Dr. Dash is the medical and scientific director for the Stanford South Asian Translational Heart Initiative (SSATHI), a new program designed to address the unique concerns of the South Asian population. It combines researchers who are looking at genetic and metabolic factors with clinicians who are treating patients and refining screenings for risk.
“Our target is younger people so that we have the opportunity to address and treat symptoms and risks before they develop into cardiovascular disease,” he said. “Our mission is to reduce the incidence of cardiovascular disease through aggressive screening, aggressive treatment, expedited appointments, and long-term follow-up in management and risk reduction. The disease is more aggressive, so we have to treat it that way.”

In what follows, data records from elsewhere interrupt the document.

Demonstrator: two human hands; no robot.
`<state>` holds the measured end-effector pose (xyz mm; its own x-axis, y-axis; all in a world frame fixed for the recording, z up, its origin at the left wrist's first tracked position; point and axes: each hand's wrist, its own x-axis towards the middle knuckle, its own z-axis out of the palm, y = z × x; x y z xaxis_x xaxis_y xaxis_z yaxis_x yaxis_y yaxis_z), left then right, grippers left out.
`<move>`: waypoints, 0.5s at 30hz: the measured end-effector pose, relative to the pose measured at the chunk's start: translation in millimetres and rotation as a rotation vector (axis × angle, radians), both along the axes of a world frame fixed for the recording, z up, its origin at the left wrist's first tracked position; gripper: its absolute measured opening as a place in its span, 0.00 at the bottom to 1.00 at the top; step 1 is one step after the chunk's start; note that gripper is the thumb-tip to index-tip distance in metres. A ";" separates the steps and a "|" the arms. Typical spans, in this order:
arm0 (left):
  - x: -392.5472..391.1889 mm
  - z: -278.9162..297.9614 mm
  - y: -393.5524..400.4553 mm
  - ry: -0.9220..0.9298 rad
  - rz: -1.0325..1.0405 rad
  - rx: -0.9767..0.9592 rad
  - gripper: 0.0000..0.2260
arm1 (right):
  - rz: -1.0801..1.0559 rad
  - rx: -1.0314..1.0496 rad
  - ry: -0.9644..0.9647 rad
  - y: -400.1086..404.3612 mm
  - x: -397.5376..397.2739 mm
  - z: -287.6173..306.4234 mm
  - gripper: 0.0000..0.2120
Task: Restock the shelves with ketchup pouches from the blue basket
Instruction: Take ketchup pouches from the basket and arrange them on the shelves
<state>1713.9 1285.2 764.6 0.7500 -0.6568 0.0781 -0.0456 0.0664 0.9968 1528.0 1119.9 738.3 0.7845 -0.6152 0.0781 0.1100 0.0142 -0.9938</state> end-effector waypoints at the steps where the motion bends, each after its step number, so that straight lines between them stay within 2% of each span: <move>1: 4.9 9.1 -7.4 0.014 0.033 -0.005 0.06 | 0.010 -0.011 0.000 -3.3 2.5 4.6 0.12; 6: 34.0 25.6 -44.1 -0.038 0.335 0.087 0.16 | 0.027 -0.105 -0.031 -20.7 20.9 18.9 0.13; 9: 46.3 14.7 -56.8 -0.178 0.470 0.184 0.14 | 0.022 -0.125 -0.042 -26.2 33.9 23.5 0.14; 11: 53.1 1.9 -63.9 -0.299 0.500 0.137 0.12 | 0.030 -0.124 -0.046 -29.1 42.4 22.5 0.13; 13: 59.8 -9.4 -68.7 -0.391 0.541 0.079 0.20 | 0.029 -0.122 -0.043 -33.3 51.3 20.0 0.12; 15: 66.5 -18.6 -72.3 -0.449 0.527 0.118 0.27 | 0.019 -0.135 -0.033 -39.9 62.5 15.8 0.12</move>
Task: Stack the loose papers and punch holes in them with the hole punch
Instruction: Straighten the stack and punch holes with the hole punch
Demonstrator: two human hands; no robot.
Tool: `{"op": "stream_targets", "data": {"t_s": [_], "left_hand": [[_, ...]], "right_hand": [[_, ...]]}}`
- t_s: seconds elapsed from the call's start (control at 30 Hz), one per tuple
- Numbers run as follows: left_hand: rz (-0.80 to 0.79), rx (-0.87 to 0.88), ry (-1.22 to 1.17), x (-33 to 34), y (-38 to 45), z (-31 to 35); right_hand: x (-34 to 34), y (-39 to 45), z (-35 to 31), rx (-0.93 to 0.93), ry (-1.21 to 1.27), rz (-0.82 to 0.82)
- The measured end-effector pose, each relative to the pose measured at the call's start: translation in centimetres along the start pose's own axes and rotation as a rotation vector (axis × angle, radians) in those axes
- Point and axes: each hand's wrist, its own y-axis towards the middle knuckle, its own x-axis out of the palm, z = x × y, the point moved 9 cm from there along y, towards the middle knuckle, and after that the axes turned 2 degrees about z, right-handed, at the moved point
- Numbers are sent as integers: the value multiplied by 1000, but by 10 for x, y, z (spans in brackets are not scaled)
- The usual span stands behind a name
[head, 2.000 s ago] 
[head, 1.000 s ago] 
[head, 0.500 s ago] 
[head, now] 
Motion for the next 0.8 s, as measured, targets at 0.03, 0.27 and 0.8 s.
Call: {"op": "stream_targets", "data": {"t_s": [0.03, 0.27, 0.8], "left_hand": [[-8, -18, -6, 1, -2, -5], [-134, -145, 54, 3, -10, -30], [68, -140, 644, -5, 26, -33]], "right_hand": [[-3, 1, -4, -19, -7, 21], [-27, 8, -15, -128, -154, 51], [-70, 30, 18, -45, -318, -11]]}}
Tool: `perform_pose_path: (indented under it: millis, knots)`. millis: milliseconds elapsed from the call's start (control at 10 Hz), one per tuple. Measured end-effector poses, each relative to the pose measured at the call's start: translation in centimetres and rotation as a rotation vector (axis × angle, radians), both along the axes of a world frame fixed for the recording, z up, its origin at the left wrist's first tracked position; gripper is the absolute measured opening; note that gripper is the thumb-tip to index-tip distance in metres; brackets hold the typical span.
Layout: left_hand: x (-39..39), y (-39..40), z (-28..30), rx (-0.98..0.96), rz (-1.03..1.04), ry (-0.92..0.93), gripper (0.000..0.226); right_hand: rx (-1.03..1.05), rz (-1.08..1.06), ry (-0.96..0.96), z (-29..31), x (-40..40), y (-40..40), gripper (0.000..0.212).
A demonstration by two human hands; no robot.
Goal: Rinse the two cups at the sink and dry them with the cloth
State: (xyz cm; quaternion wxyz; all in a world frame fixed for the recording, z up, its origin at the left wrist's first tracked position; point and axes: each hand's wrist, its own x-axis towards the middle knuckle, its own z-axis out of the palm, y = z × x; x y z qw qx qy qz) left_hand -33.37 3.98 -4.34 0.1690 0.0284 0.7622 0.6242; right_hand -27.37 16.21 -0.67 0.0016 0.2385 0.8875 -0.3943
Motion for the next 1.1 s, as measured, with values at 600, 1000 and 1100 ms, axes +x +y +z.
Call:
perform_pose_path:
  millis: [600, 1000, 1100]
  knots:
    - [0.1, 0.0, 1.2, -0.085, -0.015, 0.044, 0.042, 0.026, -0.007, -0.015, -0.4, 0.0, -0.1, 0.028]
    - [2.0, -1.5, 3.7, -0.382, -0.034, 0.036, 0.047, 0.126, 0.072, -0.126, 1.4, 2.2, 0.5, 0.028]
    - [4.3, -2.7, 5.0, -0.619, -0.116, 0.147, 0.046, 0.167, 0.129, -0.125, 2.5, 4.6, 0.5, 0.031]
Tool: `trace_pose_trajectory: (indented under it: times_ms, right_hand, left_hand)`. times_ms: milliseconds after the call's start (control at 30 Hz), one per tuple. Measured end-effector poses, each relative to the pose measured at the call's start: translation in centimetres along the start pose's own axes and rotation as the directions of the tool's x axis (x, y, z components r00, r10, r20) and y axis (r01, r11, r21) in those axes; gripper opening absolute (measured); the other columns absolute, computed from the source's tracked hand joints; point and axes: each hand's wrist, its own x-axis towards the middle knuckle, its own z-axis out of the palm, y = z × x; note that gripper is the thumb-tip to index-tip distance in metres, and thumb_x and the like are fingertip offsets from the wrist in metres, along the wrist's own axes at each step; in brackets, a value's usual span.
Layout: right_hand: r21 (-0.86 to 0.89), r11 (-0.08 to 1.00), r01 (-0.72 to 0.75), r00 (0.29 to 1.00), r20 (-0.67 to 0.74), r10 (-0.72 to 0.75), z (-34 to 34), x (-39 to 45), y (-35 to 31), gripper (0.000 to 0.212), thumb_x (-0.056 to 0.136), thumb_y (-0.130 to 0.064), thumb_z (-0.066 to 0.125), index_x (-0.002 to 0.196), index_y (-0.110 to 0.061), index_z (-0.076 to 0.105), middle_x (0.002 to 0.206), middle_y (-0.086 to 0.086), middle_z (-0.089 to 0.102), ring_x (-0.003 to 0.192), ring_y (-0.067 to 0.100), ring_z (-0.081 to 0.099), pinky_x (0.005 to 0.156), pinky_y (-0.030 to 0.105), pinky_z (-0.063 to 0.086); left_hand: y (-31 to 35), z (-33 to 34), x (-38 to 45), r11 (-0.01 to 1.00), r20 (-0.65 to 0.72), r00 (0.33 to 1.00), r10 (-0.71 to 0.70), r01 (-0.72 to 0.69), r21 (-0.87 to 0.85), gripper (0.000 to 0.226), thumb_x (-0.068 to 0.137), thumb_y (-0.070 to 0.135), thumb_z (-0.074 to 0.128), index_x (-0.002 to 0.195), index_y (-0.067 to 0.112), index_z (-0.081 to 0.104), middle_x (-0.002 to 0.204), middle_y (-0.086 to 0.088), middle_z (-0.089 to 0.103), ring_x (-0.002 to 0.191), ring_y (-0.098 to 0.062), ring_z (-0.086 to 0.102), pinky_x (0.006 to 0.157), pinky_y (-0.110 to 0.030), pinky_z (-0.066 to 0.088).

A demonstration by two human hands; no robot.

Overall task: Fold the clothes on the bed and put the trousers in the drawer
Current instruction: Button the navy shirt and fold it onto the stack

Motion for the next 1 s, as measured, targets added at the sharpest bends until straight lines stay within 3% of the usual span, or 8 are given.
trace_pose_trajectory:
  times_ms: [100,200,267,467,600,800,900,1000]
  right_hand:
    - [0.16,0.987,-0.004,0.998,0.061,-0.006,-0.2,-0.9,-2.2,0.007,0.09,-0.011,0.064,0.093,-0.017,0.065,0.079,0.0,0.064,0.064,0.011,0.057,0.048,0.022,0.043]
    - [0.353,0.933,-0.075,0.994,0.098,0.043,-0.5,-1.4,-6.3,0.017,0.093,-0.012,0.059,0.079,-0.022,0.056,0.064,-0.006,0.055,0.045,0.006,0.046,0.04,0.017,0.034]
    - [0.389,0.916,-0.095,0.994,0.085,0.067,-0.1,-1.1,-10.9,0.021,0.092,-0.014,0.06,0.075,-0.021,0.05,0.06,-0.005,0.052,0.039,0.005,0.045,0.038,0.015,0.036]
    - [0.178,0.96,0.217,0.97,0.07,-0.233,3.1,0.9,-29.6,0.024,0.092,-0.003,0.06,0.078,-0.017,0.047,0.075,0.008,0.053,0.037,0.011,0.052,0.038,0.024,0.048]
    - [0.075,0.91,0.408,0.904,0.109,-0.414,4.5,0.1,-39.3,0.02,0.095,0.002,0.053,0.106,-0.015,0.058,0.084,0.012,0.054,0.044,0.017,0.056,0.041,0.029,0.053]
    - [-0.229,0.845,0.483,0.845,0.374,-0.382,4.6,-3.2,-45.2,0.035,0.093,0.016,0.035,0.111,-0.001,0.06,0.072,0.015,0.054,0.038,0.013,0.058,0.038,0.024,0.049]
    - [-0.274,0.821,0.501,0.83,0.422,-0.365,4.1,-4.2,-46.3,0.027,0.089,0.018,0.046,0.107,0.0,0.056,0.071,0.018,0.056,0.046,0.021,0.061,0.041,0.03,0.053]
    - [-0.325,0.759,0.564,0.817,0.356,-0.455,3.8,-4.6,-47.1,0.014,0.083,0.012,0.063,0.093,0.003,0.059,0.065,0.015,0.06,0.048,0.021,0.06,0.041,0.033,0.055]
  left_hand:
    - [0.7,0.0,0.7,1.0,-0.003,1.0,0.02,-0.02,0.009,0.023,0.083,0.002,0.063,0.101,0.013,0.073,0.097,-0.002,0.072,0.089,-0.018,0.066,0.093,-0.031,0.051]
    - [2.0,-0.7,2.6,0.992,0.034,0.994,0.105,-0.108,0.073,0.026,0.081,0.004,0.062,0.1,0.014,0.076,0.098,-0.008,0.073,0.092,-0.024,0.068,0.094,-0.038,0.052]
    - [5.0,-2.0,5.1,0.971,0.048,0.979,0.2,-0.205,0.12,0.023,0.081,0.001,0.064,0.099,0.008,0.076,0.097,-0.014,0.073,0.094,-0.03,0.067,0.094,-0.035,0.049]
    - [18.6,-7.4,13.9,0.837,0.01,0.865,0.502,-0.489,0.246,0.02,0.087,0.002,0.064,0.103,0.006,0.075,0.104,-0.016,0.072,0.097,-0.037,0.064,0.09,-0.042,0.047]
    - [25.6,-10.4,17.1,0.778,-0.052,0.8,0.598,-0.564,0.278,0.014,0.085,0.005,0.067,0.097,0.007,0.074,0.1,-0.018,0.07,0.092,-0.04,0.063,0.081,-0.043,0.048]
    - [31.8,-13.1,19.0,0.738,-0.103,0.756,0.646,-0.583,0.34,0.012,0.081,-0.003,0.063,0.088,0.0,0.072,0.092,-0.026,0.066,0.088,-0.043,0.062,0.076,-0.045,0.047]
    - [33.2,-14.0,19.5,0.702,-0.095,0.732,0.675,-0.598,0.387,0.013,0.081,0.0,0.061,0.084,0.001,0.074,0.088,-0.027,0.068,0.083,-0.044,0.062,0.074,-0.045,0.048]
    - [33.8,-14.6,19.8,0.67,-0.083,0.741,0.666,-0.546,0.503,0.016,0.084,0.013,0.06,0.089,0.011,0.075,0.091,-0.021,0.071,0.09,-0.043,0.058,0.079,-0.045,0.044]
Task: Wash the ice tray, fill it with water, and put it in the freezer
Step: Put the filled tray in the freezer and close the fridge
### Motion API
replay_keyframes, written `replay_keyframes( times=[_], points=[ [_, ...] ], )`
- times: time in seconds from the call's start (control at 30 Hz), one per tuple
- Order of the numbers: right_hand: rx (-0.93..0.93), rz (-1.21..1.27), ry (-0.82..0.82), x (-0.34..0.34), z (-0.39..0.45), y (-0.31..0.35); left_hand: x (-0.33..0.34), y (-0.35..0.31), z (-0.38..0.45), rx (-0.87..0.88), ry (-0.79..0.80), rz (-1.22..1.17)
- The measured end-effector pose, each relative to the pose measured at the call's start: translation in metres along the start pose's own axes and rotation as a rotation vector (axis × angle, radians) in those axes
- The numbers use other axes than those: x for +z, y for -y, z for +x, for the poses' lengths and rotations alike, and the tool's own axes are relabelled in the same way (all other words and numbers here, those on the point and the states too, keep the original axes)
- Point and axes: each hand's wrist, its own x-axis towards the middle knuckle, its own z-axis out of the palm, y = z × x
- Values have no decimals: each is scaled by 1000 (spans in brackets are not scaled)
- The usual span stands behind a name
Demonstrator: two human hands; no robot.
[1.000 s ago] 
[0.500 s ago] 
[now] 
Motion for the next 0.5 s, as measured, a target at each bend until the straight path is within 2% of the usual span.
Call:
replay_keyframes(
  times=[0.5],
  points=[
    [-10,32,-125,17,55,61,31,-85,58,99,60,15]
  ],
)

The research team is made up of experts in genetics, imaging, bioinformatics, cardiovascular medicine, heart surgery, and stem cell therapy. They are looking at biomarkers for genetic risk, cardiac fibrosis, drug sensitivity, insulin resistance, and vascular reactivity. In particular, program physicians are looking at nontraditional risk factors like elevated lipoprotein levels, insulin resistance, low HDL2b, and relevant genetic mutations.
The clinical team is focused on risk reduction, prevention, and treatment. Patients first provide a family history and undergo a detailed laboratory evaluation. They are stratified for risk and short-term goals are set. A second visit about two months later includes diet consultation with a South Asian cuisine-trained dietitian, cardiovascular risk scoring, a review of lab test results, and a request to enroll in the program’s research trials. A third visit after six months summarizes the research results, tracks compliance, repeats the biomarker screening, and develops a long-term plan. Some patients may continue receiving care through SSATHI, while others may find their risk is sufficiently reduced to continue their care elsewhere.
In time, Dr. Dash hopes to develop partnerships to address the issue at a global scale and expand the program’s studies beyond the South Asian population.
“We want to teach people how to protect themselves from cardiovascular disease,” Dr. Dash said. “The problem is very real and accelerating. It’s a troubling trend that has not been addressed sufficiently and one that needs to be addressed earlier.”
About the Speaker
Rajesh Dash, MD, PhD, is an assistant professor of medicine (cardiovascular medicine) and the medical and scientific director of the Stanford South Asian Translational Heart Initiative (SSATHI). He received an MD and a PhD in pharmacology and cell biophysics from the University of Cincinnati. He did his residency at the University of Washington School of Medicine and completed his fellowship at UCSF Medical Center. He is board certified in echocardiography by the National Board of Echocardiography and in cardiovascular disease and internal medicine by the American Board of Internal Medicine.